The Jackson Zoo will open Friday, Aug. 21, and serve the public on weekends until the end of the fiscal year on Sept. 30. Photo courtesy Jackson Zoo
New information has emerged about plans to reopen the Jackson Zoo after it closed last year. Opening later this month, the zoo will offer weekend visits and limit the number of visitors.
"The goal is (to open on) August the 21st; we will have a soft opening for the (zoo) members," Director of Parks and Recreational Services Ison B. Harris Jr. told the Jackson City Council Finance Committee Tuesday when he presented the department’s budget. "It will be opened just on Saturdays and Sundays, and it will be limited hours, (with) limited people that can actually come (in), and we are going to do that until the end of this fiscal year (Sept. 30)."
Harris said a lot of effort went into getting the zoo up and running after it closed in September 2019.
"We did a lot of work, extensive work out there in the zoo. On this Wednesday (yesterday), we are going out there and doing a kind of a clean-up," Harris said. "It's been a long haul (to get here)."

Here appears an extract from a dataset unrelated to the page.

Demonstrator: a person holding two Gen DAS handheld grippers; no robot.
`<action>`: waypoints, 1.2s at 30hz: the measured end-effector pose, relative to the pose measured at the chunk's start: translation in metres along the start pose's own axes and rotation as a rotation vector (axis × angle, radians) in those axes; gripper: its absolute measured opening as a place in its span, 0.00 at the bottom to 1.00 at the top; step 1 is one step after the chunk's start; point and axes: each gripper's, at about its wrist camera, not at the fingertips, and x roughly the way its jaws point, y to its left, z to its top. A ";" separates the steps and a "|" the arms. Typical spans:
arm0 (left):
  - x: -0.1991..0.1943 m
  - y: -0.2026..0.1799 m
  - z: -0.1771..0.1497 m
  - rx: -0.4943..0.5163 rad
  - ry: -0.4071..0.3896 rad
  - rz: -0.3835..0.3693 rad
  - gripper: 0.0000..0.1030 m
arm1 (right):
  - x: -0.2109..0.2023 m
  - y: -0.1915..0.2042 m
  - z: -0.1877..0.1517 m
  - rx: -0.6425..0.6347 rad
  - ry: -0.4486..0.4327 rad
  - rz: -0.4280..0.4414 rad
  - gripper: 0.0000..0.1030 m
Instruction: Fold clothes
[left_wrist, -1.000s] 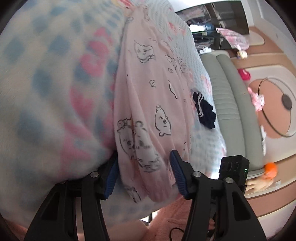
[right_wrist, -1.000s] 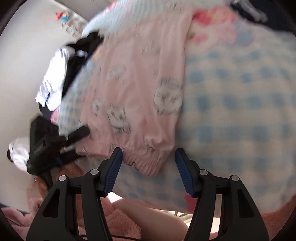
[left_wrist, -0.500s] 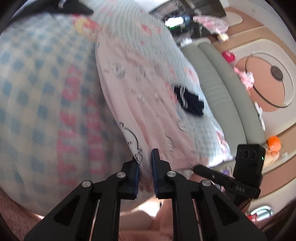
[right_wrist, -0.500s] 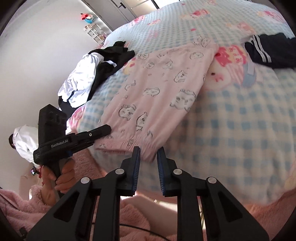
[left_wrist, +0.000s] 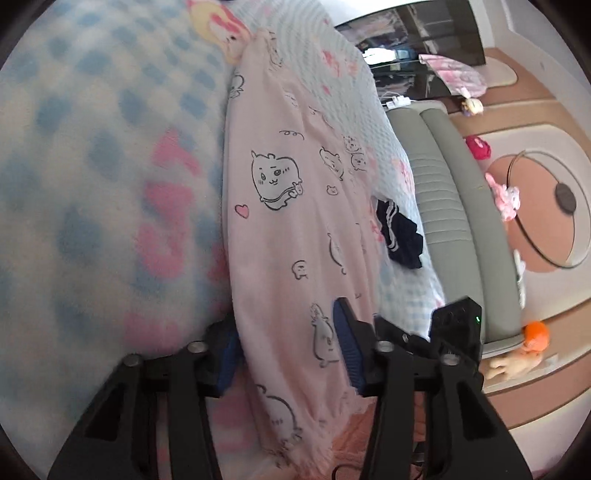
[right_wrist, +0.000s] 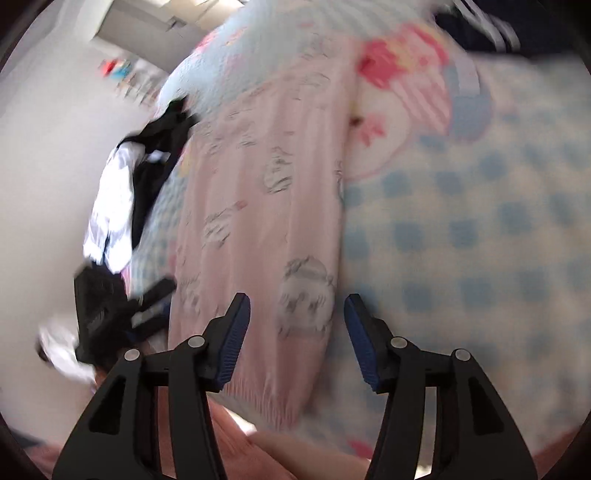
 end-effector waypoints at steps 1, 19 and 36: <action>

Mayor Chokwe A. Lumumba told the city council on July 21 that the City had received a temporary exhibitor's license for the zoo, which he said paved the way for “soft opening” this month because of the COVID-19 pandemic.
Andrew Jackson Statue Relocation
The statue of former President Andrew Jackson in front of the Jackson City Hall, who was a slave owner who helped drive Native Americans off their lands, may soon have a new home. Mayor Lumumba informed the city council Tuesday during the budget presentation before the finance committee that the City will not need to spend any money on the proposed relocation.

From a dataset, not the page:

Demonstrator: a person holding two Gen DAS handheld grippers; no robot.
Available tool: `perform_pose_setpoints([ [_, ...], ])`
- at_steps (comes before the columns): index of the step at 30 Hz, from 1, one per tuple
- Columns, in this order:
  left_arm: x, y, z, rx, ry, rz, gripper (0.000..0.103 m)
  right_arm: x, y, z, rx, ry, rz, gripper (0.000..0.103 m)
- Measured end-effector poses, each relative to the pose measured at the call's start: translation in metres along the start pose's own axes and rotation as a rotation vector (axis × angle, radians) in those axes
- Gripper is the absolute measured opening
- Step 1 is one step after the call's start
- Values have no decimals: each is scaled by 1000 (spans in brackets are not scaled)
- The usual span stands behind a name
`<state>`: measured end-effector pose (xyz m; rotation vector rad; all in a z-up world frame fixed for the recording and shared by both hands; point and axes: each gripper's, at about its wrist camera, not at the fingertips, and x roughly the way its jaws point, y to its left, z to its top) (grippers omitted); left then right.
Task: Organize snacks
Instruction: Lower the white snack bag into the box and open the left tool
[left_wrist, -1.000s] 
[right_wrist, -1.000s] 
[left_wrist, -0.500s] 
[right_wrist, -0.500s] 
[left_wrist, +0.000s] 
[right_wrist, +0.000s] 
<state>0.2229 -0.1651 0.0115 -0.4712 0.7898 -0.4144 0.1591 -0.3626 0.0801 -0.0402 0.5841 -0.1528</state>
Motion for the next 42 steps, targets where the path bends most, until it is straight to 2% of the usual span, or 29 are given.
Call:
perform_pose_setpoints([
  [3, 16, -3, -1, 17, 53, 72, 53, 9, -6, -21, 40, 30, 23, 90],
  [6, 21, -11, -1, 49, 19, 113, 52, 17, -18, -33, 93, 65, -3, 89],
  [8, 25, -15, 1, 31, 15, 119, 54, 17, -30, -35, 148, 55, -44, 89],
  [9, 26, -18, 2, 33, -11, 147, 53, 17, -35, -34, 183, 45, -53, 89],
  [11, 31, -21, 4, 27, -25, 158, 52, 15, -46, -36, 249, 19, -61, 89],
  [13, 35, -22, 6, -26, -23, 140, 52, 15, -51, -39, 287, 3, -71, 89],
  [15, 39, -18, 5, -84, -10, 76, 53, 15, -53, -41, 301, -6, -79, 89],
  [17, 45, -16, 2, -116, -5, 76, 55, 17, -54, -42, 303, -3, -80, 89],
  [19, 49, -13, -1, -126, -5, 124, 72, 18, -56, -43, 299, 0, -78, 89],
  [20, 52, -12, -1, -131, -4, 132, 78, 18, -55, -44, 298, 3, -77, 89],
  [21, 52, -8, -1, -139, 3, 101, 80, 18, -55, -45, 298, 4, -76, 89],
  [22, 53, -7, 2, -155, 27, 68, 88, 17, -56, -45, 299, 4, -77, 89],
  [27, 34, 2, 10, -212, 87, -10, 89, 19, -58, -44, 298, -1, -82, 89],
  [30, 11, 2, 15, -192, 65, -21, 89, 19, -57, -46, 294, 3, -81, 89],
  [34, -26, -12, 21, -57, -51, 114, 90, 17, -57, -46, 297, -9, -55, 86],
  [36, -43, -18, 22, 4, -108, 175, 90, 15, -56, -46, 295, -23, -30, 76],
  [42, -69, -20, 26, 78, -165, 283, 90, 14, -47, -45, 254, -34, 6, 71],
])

"We have been talking about the Andrew Jackson statue. The National Park Service has reached out to the City of Jackson and has offered to take the statue at no cost," Lumumba said.

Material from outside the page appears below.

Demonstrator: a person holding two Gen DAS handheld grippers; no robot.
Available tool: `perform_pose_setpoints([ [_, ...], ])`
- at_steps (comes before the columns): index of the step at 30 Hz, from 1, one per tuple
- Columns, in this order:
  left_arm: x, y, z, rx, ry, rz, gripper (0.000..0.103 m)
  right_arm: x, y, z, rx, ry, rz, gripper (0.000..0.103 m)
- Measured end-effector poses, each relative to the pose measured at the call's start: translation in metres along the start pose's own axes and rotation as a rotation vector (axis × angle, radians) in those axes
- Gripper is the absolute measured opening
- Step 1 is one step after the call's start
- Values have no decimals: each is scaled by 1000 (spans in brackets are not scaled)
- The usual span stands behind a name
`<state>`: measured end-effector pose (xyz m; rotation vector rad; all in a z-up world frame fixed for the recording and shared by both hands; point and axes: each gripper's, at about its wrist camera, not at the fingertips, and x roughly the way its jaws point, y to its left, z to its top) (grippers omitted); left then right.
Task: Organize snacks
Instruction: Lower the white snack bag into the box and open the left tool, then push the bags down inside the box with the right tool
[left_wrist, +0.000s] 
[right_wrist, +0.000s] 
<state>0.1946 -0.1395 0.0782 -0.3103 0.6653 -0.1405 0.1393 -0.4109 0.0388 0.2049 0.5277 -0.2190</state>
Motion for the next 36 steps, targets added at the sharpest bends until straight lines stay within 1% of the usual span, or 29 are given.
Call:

The city council authorized the mayor on July 7 to relocate the statue.
"We should not have to constantly encounter the likenesses of those who profited off of the blood, sweat and despair of our ancestors or see them immortalized as honorable," Lumumba said then in a statement.
The Hinds County Board of Supervisors on July 6 committed to relocating the Confederate statue at the Hinds County Courthouse in Raymond, saying that it represents racial injustice after a citizen brought the issue to their attention.
Supervisors in several counties had also voted on whether to move Confederate statues away from courthouses, the Associated Press reported. Bolivar, Leflore, Lowndes, Noxubee and Washington county supervisors agreed to move their statues, but supervisors of Lee, Lafayette, Neshoba and Lauderdale counties voted against the change.
The Lafayette County Board of Supervisors rejected a proposal to relocate the Confederate statue in the middle of Oxford Square. The Associated Press reported that several board members said they did not believe moving the statue would cause unity in the county and community.
Lee County Board of Supervisors on Aug. 3 opposed moving a rebel statue in front of an old courthouse put up in 1906 by the United Daughters of the Confederacy.